The function of the EAT layer is not understood in its entirety, but it has been suggested to provide physiologic protection to the heart, along with other mechanical, functional, metabolic, and thermogenic functions [7,12]. Mechanically, the EAT surrounds the main branches of the coronary arteries, primarily in the atrioventricular and interventricular grooves, preventing compression and distortion during myocardial contraction [7]. EAT penetrates deeply into the interatrial groove, separating the atrial walls.
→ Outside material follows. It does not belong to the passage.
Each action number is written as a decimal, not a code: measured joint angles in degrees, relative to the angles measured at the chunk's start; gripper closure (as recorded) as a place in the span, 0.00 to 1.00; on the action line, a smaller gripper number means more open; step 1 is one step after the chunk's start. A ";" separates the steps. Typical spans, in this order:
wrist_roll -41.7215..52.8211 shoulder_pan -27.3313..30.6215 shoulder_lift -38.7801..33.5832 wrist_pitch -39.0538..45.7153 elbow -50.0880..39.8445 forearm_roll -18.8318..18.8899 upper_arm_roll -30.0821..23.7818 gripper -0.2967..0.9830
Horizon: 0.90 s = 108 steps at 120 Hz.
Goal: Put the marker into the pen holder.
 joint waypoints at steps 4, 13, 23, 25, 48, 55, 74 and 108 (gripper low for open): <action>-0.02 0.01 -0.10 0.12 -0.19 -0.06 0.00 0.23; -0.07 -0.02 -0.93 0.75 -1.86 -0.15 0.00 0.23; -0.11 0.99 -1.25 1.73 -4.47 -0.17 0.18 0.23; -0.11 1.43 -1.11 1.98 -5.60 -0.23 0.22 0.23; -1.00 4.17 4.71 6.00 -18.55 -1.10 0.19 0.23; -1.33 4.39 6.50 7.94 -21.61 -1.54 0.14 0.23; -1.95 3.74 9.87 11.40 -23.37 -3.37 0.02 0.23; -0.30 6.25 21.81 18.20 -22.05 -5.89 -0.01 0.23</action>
EAT also penetrates into the folding that forms the left lateral ridge, the atrioventricular junction, and the transverse pericardial sinus [13]. Fat depots around the heart in the pericardial-mediastinal region were reported to possess multilocular brown adipocytes [14]. Uncoupling protein-1 is expressed at high levels in EAT as compared to other fat depots; the possibility should be considered that EAT functions like brown fat to defend the myocardium and coronary vessels against hypothermia [2].
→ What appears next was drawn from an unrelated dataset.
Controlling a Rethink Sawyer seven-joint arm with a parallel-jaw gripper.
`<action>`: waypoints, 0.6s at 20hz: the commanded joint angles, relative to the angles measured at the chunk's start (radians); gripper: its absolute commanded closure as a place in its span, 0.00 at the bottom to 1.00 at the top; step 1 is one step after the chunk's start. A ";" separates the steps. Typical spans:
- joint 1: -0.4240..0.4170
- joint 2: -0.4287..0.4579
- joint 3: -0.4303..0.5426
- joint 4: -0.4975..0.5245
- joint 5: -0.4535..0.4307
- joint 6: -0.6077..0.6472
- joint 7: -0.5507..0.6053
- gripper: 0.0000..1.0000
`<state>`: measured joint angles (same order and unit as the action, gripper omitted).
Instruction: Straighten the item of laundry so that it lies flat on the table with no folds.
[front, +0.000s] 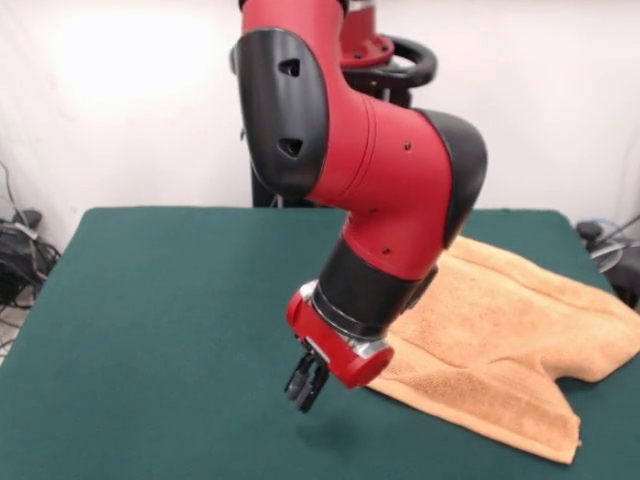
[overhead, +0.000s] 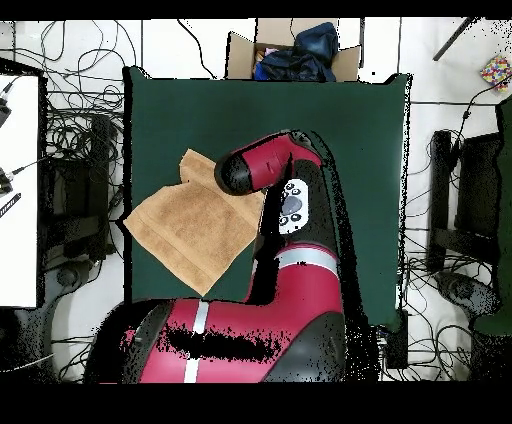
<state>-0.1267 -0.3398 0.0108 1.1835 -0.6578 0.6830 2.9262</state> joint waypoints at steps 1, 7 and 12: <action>0.006 -0.076 0.085 0.100 0.059 0.125 -0.193 1.00; 0.010 -0.174 0.092 0.198 0.150 0.158 -0.188 1.00; 0.003 -0.189 0.106 0.253 0.203 0.154 -0.173 1.00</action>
<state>-0.1260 -0.5005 0.0110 1.3015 -0.5177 0.7426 2.8754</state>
Several methods of measuring EFV are feasible, including intrathoracic fat volume, EAT volume, and thoracic fat volume which can be measured directly by non-contrast cardiac CT [15]. Some studies have utilized echocardiography as a way for quantifying EFV, [16] but it is more accurately done using CT. Given the high spatial resolution of CT and that adipose tissue has distinct attenuation values, EFV is readily identified allowing for accurate volumetric measurement [17]. Fat attenuation and volume can also be reliably measured from pre-contrast calcium scans, with volume quantification showing a particularly strong correlation [17]. This is one of the more reliable and reproducible methods for estimating the extent of EFV with high spatial resolution [18].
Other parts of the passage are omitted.